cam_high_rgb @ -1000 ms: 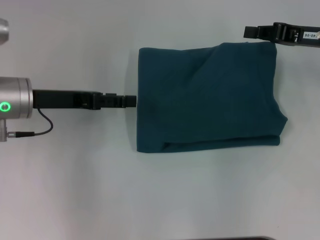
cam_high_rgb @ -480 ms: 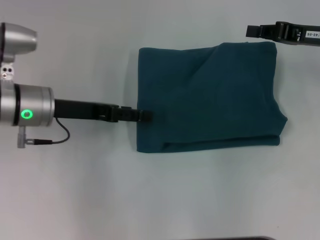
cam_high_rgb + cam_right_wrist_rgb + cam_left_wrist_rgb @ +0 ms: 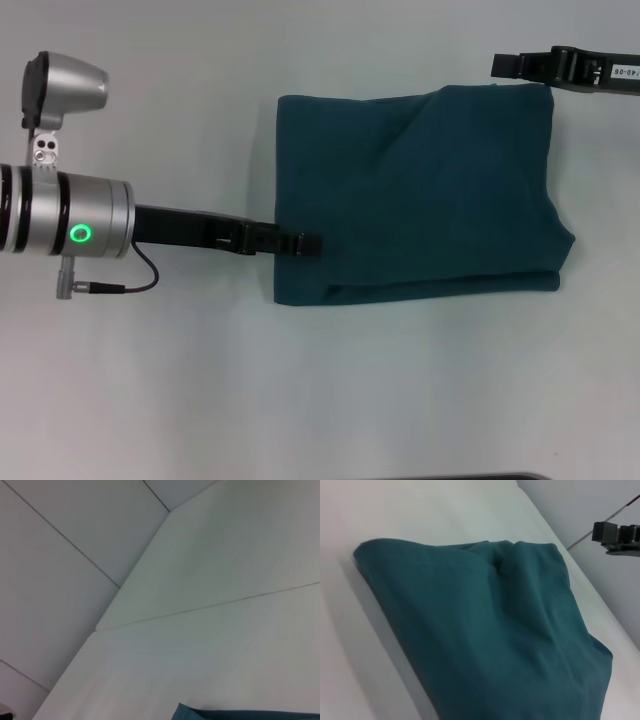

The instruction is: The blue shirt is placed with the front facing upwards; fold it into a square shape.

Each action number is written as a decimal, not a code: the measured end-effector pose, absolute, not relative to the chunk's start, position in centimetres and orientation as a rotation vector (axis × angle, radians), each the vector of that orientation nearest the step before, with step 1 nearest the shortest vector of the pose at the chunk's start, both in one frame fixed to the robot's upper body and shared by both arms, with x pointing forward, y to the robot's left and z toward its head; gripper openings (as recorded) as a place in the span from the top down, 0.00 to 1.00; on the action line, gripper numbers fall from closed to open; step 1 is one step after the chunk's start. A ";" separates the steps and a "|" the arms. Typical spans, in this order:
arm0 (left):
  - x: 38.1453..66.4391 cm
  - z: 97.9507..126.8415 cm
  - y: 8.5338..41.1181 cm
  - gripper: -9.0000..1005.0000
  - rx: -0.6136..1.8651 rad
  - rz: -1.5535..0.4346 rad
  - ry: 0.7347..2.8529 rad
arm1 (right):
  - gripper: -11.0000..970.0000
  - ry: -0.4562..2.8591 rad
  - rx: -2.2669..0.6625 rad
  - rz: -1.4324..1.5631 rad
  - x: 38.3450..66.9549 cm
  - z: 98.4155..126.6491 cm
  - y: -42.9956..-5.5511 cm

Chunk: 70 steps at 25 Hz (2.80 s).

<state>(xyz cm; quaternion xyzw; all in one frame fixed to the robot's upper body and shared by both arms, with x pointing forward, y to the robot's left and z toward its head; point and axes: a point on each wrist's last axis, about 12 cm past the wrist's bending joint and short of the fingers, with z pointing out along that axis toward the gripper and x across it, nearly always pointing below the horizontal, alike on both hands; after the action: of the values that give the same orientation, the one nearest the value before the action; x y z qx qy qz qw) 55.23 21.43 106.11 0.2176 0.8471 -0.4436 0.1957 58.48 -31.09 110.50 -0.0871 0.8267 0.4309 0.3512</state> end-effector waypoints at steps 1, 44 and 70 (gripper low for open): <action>55.2 106.1 21.4 0.05 0.610 -1.243 2.373 | 0.94 2.140 -0.225 1.116 58.5 110.5 -31.1; 56.4 106.8 20.7 0.97 0.651 -1.179 2.391 | 0.92 2.129 -0.216 1.127 58.4 110.5 -31.1; 57.4 108.8 26.7 0.98 0.697 -1.039 2.430 | 0.92 2.126 -0.203 1.130 58.5 110.6 -31.1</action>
<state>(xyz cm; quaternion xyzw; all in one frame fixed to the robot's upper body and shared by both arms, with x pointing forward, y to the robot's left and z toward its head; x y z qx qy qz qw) 57.37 26.68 108.79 0.2498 0.8707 -0.3721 0.2027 58.47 -31.06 110.55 -0.0786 0.8226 0.4372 0.3550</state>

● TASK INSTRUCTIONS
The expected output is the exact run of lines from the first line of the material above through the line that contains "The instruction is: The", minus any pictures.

● SOLUTION TO THIS PROBLEM
cam_high_rgb @ -1000 ms: 
cam_high_rgb @ -480 ms: 
cam_high_rgb + cam_right_wrist_rgb + cam_left_wrist_rgb @ +0 ms: 

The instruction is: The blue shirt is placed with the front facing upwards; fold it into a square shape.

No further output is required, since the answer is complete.